Twice The Sum Of A Number And 7 Is More Than 6 Or At Most -3. Which Compound Inequality Can Represent This Relationship?A. 2 ( X + 7 ) \textgreater 6 2(x+7)\ \textgreater \ 6 2 ( X + 7 ) \textgreater 6 And 2 ( X + 7 ) ≤ − 3 2(x+7) \leq-3 2 ( X + 7 ) ≤ − 3 B. 2 ( X + 7 ) \textless 6 2(x+7)\ \textless \ 6 2 ( X + 7 ) \textless 6 And $2(x+7)

Introduction

In mathematics, inequalities are used to represent relationships between different values or expressions.
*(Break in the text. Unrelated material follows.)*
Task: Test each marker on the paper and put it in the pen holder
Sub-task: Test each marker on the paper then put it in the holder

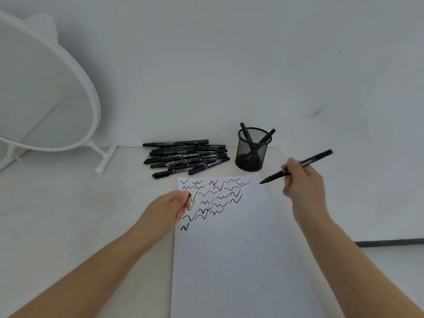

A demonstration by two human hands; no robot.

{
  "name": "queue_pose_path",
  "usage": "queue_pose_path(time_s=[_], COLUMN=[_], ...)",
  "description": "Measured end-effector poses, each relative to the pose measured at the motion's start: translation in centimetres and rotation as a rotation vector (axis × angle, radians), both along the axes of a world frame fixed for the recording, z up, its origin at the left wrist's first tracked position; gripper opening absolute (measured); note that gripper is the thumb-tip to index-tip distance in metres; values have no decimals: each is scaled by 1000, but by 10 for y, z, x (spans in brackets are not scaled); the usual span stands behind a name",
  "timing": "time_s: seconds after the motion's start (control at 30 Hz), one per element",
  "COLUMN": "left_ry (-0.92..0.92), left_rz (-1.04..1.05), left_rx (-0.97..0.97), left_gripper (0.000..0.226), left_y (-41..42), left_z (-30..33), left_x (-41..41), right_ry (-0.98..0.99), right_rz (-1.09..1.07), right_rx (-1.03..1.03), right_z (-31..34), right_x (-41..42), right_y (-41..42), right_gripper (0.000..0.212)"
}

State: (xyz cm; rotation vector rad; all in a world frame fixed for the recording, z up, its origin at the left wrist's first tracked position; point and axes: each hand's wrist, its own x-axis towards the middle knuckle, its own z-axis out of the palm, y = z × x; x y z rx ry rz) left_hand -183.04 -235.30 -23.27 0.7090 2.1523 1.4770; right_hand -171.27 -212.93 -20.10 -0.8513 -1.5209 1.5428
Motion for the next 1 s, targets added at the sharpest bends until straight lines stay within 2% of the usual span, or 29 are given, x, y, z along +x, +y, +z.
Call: queue_pose_path(time_s=[0.17, 0.27, 0.37, 0.47, 0.67, 0.87, 1.0], left_ry=[266, 399, 462, 404, 338, 333, 328], left_rz=[57, -24, -69, -47, -58, -66, -58], left_rx=[22, -77, -111, -83, -81, -70, -60], left_gripper=[30, 27, 24, 25, 25, 25, 24], left_y=[11, 11, 10, 12, 11, 10, 10], left_z=[-21, -31, -35, -34, -36, -37, -38], left_x=[-10, -8, -7, -10, -15, -17, -17], right_ry=[-296, -275, -208, -178, -209, -271, -247], right_rz=[481, 393, 289, 324, 504, 370, 216], right_rx=[194, 243, 191, 155, 273, 300, 410], right_z=[-24, -41, -52, -54, -55, -58, -57], right_x=[-10, -12, -9, -9, -9, -7, -5], right_y=[-53, -66, -63, -62, -71, -64, -58], right_gripper=[25, 26, 20, 22, 27, 25, 19])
A compound inequality is a combination of two or more inequalities that are connected by logical operators such as "and" or "or". In this article, we will explore how to represent the relationship "twice the sum of a number and 7 is more than 6 or at most -3" using a compound inequality.

Understanding the Relationship

Let's break down the given relationship into its components:

• "Twice the sum of a number and 7" can be represented as 2(x + 7), where x is the number.
• "More than 6" can be represented as > 6.
• "At most -3" can be represented as ≤ -3.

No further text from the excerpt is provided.